【第28回】『誓いの証言』柚月裕子〈佐方貞人シリーズ弁護士編〉
柚月裕子さんによる小説『誓いの証言』連載中!
「佐方貞人」シリーズ、待望の最新作をお楽しみください。
【連載小説】柚月裕子『誓いの証言』
第28回
原じいは神妙な顔をしていたが、すぐに穏やかに微笑んだ。
「謝る必要はない。それがわかっていればいい」
大橋はさきほど手を合わせた仏壇に目をやった。
仏壇に飾られている写真は、晶の両親――圭一と真由子だ。圭一が原じいのひとり息子で、真由子は圭一の妻だった。

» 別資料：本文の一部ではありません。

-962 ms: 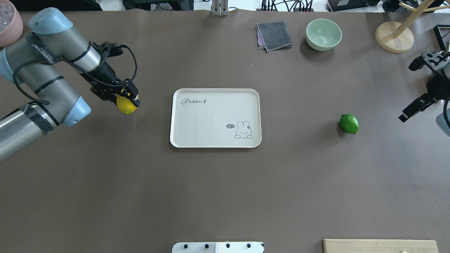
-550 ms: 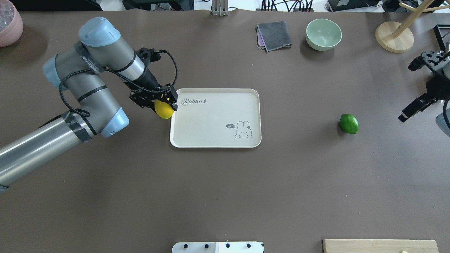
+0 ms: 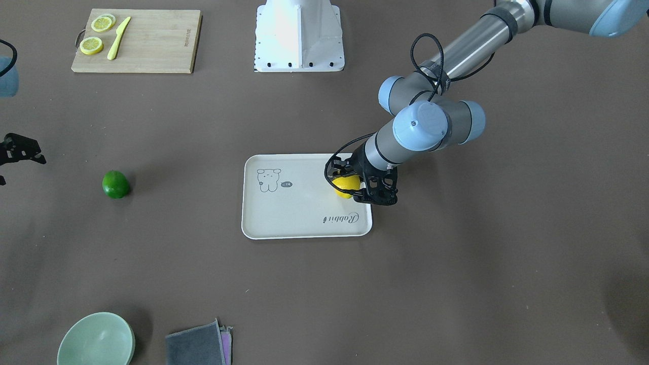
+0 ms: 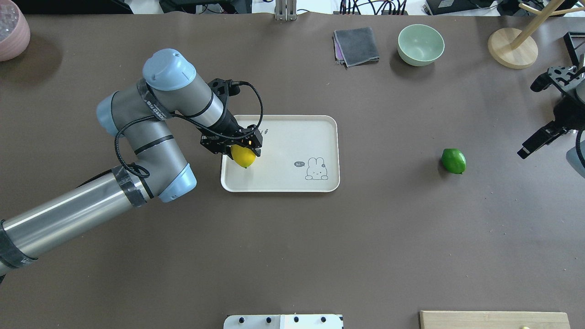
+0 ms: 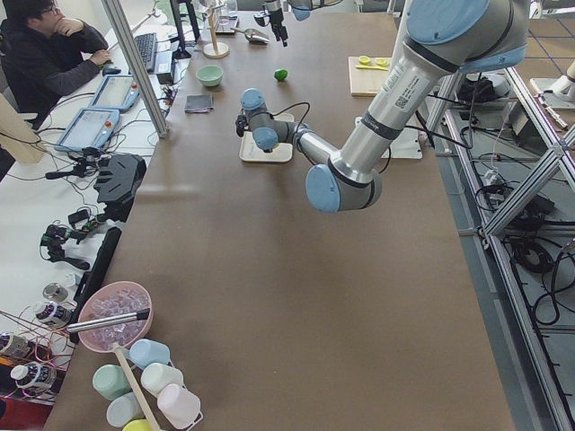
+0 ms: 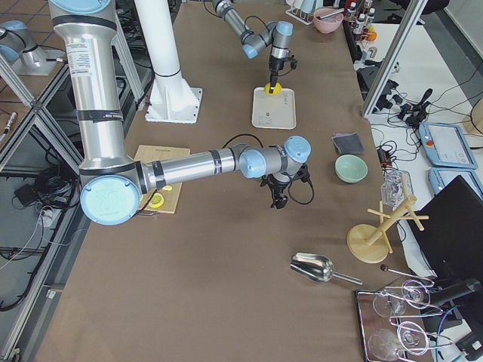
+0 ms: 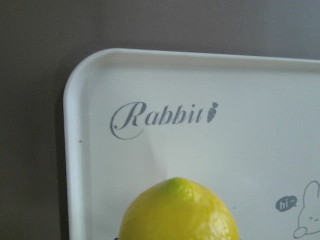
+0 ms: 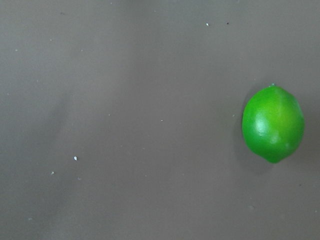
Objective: Place all lemons on tray
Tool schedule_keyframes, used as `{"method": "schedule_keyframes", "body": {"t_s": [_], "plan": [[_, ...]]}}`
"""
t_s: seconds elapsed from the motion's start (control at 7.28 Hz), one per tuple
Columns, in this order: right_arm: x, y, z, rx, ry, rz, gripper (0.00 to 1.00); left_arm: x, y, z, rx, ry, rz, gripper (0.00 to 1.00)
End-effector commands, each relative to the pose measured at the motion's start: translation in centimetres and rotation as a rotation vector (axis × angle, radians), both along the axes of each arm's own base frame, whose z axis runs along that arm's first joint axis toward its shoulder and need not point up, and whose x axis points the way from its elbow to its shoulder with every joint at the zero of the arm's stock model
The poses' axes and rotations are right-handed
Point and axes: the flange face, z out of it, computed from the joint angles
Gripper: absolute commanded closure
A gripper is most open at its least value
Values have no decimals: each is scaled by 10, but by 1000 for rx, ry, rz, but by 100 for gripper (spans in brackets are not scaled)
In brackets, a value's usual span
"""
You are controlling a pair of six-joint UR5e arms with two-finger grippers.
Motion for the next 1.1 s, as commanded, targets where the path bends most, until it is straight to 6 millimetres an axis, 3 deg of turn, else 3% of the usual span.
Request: {"method": "schedule_keyframes", "body": {"t_s": [0.0, 0.27, 0.41, 0.69, 0.96], "plan": [[-1, -2, -3, -10, -4, 11, 0, -3, -2, -1, 4, 6, -9, 2], [-4, -1, -3, -14, -3, 9, 0, -31, -28, 1, -1, 3, -61, 2], [-5, -1, -4, -13, -3, 8, 0, -63, -51, 8, -11, 1, -102, 2], [-10, -2, -8, -20, -4, 13, 0, -137, -87, 46, -71, 4, -135, 2], [-19, -8, -22, -53, 1, 54, 0, -180, -95, 101, -4, -37, -134, 2]]}}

「いまも信じられないな。ふたりがもういないなんて――」
原じいはなにも言わない。黙っている。
ふたりが乗った車が事故を起こしたのは、三年前の夏だった。梅雨の晴れ間で、今日みたいに暑く、丁場の岩肌が陽に照らされて白かったことを覚えている。
大橋たちが暮らしている蕃永町は、香川県の高松市から車で三十分ほどのところにある。
蕃永町は、花崗岩の一種である蕃永石が採れることで有名だ。
ひと口に花崗岩といっても、キメの細かさや艶の出方、硬度におけるいい条件が揃うものは少ない。何トンもの石が採れても、傷があったり目が粗いものがほとんどで、それらは護岸工事や敷石などの、見た目を重視しない場所に使われる。一方、条件が揃った美しくて頑丈な上級石材は、墓石や石灯籠など細やかな細工が施せるものに使われてきた。

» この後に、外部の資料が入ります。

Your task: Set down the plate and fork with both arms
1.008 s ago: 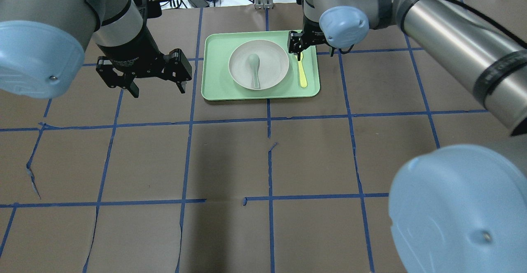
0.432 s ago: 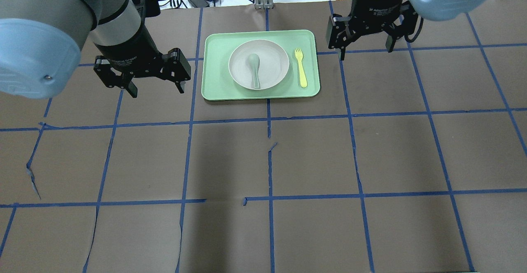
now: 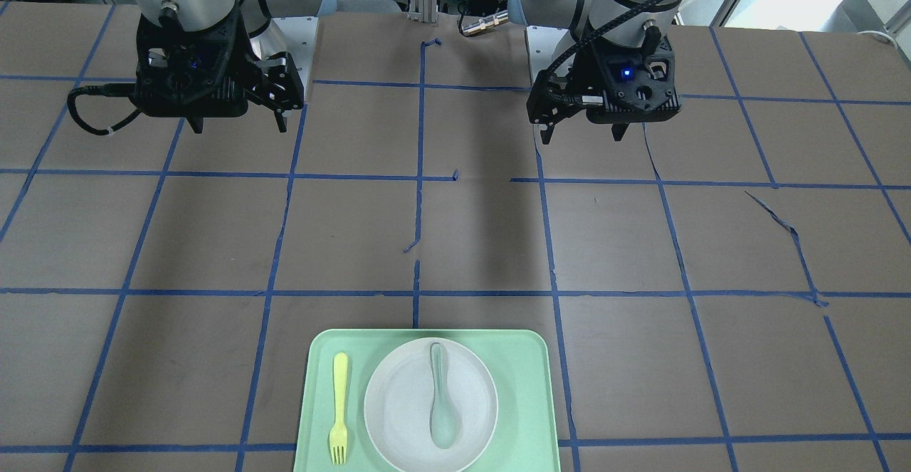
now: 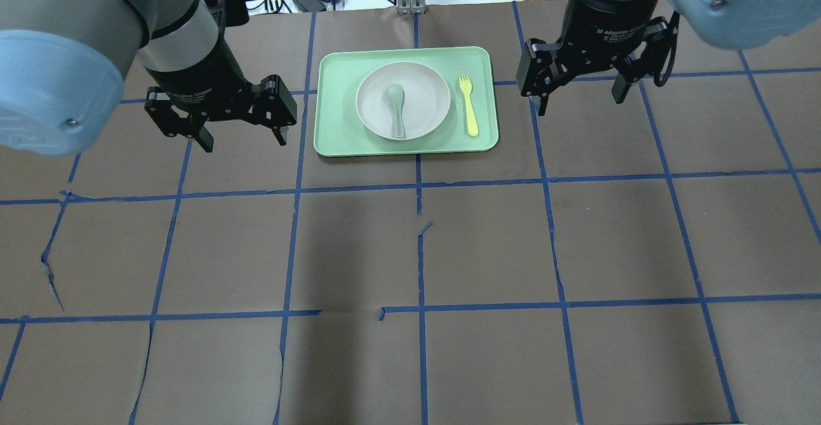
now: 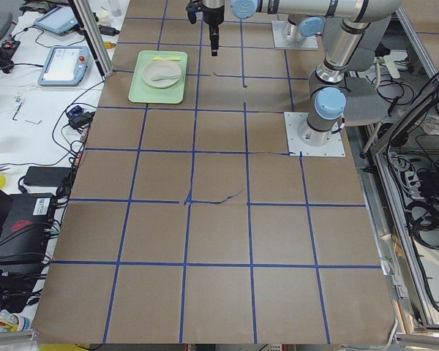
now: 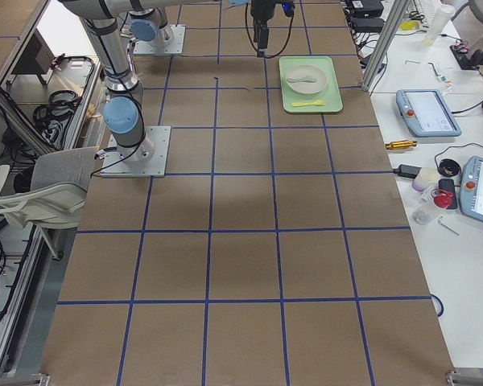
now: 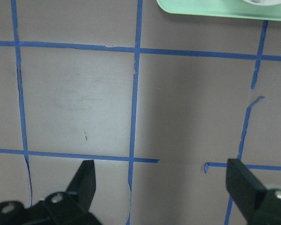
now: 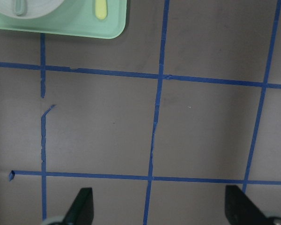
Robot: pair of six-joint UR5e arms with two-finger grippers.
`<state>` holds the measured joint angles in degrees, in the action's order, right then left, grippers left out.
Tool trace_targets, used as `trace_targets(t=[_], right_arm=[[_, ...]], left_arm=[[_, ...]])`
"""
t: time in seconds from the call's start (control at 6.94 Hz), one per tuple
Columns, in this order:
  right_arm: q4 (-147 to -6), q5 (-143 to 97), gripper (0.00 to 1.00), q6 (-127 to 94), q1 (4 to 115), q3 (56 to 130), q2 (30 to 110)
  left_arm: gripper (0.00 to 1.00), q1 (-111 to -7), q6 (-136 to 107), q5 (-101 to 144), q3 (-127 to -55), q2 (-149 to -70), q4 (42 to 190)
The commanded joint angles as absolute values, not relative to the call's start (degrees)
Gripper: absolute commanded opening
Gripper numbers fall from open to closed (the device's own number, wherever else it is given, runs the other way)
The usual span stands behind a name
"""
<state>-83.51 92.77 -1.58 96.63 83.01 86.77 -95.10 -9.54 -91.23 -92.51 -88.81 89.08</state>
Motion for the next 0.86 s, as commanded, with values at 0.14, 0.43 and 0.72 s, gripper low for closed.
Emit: trace_targets(t=[0.14, 0.43, 0.72], right_arm=[[-86.8, 91.6, 1.0, -1.4, 96.6, 83.1, 86.5], [-86.8, 91.6, 1.0, -1.4, 96.8, 83.1, 86.5], [-86.8, 91.5, 1.0, -1.5, 97.3, 83.1, 86.5]], left_arm=[[1.0, -95.1, -9.7, -91.2, -92.7, -88.9, 89.1], [1.0, -95.1, -9.7, -91.2, -92.7, -88.7, 89.1], [1.0, -95.1, -9.6, -91.2, -92.8, -88.6, 89.1]])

蕃永町にはその上質な花崗岩が採れる山があり、丁場と呼ばれる採掘場がある。そこから掘り出された石は蕃永石と呼ばれ、町を支える産業になっていた。
丁場は大小合わせて十か所ほどあり、それらを束ねているのが、児玉興業グループだ。
児玉興業グループは蕃永石の採掘業務、その石を全国へ運ぶ運送業、蕃永石の資料館などの文化推進業務、そこに携わる観光事業の会社を持っている。